**EXERCISE**
Return all of the listing word for word; the pictures stay out.

=== Section Start ===

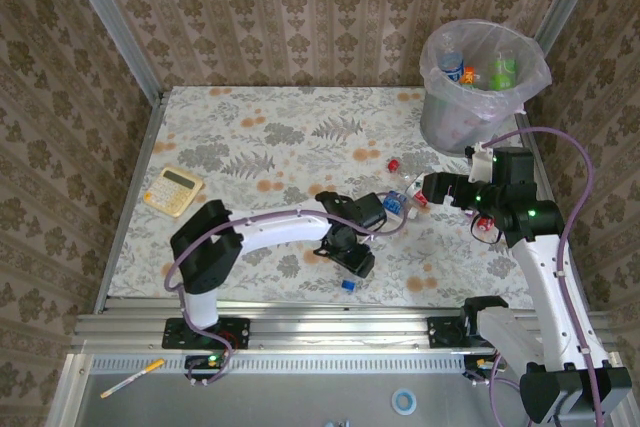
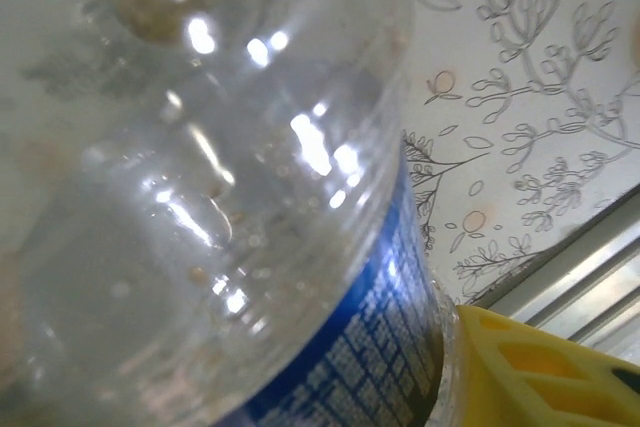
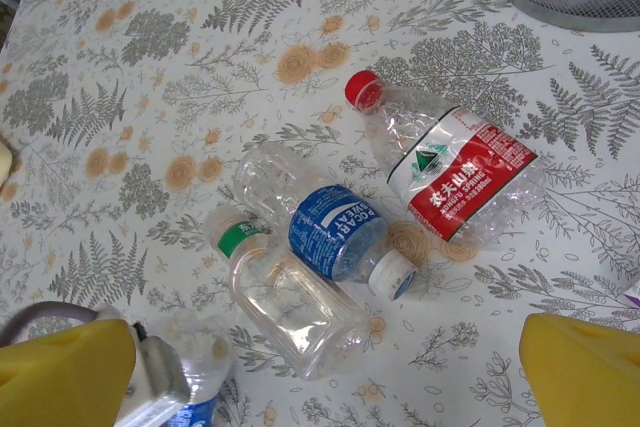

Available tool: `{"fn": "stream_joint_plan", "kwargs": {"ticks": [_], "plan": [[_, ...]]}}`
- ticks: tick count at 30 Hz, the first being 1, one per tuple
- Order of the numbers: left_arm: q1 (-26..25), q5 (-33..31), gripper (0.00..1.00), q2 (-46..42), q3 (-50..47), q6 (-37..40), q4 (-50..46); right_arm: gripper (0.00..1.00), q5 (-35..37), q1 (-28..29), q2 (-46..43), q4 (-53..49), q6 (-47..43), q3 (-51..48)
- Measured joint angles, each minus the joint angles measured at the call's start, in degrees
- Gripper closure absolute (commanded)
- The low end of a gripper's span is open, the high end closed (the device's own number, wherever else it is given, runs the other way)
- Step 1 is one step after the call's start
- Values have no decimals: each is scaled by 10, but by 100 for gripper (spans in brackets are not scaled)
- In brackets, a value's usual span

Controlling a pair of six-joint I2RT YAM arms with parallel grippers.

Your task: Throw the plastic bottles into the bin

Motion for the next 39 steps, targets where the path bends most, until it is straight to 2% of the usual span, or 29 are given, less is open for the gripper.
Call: {"fn": "stream_joint_plan", "kwargs": {"ticks": [10,20,30,39], "plan": [[19,-37,55,-110,-8,50,52,0,-38,0,-12,10,13,-1],[26,-70,57,-168,-9,121,120,0,-123,0,-33,49,50,-12],[30,-56,57,-177,-9,172,199,0,-218,2,-40,126,120,-63],[30,-4,57,-177,-9,189,230,1,-240,28,-33,165,153,-84]]}}
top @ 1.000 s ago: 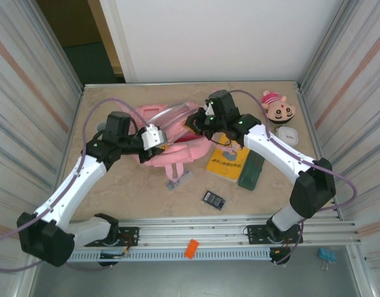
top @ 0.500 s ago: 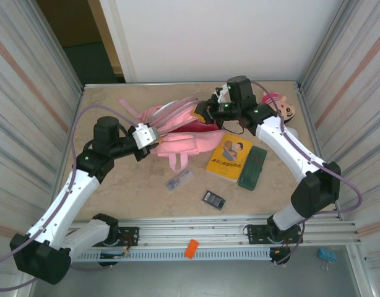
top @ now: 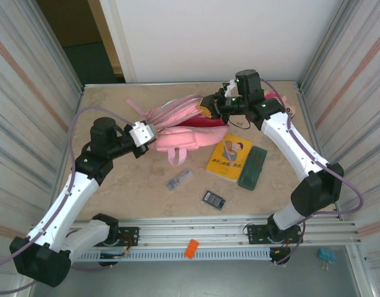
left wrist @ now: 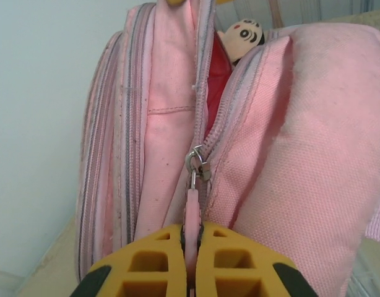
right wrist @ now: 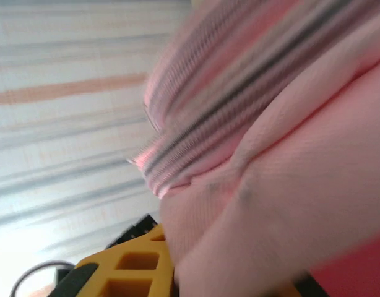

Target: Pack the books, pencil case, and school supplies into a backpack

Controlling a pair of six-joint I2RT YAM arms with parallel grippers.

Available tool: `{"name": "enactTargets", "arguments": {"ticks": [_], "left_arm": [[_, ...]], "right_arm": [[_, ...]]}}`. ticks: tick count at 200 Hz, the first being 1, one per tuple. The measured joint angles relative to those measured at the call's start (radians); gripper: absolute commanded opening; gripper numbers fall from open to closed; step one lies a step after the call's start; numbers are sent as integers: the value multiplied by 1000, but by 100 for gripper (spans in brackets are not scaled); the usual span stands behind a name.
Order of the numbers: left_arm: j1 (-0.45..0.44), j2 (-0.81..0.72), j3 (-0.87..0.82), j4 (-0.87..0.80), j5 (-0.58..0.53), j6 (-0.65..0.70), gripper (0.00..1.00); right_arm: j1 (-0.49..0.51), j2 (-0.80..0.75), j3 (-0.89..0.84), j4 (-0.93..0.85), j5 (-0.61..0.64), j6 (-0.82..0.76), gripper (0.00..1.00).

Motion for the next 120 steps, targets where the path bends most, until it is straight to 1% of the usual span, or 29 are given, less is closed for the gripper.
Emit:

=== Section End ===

**REPLY TO THE EXERCISE**
Available tool: `{"fn": "stream_joint_plan", "kwargs": {"ticks": [_], "plan": [[_, ...]]}}`
- ticks: tick count at 30 Hz, the first being 1, one per tuple
- Order of the numbers: left_arm: q1 (-26..25), q5 (-33..31), gripper (0.00..1.00), q2 (-46..42), q3 (-50..47), q6 (-37..40), q4 (-50..46); right_arm: gripper (0.00..1.00), q5 (-35..37), q1 (-28..29), q2 (-46..43), q4 (-53..49), q6 (-47..43), q3 (-51..48)
- Measured joint angles, each minus the joint angles measured at the call's start, in degrees
- Gripper closure absolute (commanded)
- The low end of a gripper's span is open, the high end closed (the device's own number, wherever else it is given, runs the other way)
- Step 1 is one step after the call's start
- Values have no decimals: each is scaled by 10, but by 100 for gripper (spans in brackets are not scaled)
- In brackets, a value's usual span

Controlling a pair of six-joint I2RT YAM arms with parallel grippers.

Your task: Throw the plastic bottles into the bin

Motion for the next 39 steps, targets where the path bends most, until it is straight to 2% of the usual span, or 29 are given, less is open for the gripper.
Call: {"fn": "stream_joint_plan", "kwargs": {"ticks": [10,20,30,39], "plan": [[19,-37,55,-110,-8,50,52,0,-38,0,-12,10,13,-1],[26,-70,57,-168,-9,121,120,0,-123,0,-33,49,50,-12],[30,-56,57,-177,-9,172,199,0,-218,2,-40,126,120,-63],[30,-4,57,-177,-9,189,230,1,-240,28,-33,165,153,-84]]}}
top @ 1.000 s ago: 
top @ 0.500 s ago: 
top @ now: 
left wrist @ now: 
right wrist @ now: 

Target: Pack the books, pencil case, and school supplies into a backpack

Controlling a pair of six-joint I2RT YAM arms with parallel grippers.

Available tool: `{"name": "enactTargets", "arguments": {"ticks": [_], "left_arm": [[_, ...]], "right_arm": [[_, ...]]}}`. ticks: tick count at 200 Hz, the first being 1, one per tuple. The measured joint angles relative to those measured at the call's start (radians); gripper: absolute commanded opening; gripper numbers fall from open to closed; step one lies a step after the call's start; numbers are sent as integers: the value multiplied by 1000, but by 100 for gripper (spans in brackets are not scaled); the usual span stands behind a name.
Order of the numbers: left_arm: j1 (-0.45..0.44), j2 (-0.81..0.72), j3 (-0.87..0.82), j4 (-0.87..0.80), j5 (-0.58..0.53), j6 (-0.65..0.70), gripper (0.00..1.00); right_arm: j1 (-0.49..0.51), j2 (-0.80..0.75), j3 (-0.89..0.84), j4 (-0.93..0.85), j5 (-0.61..0.64), j6 (-0.82..0.76), gripper (0.00..1.00).

Motion for the next 120 steps, targets where the path bends most, until it is straight to 1% of the usual span, or 29 are given, less is closed for the gripper.
Emit:

This exercise has been completed.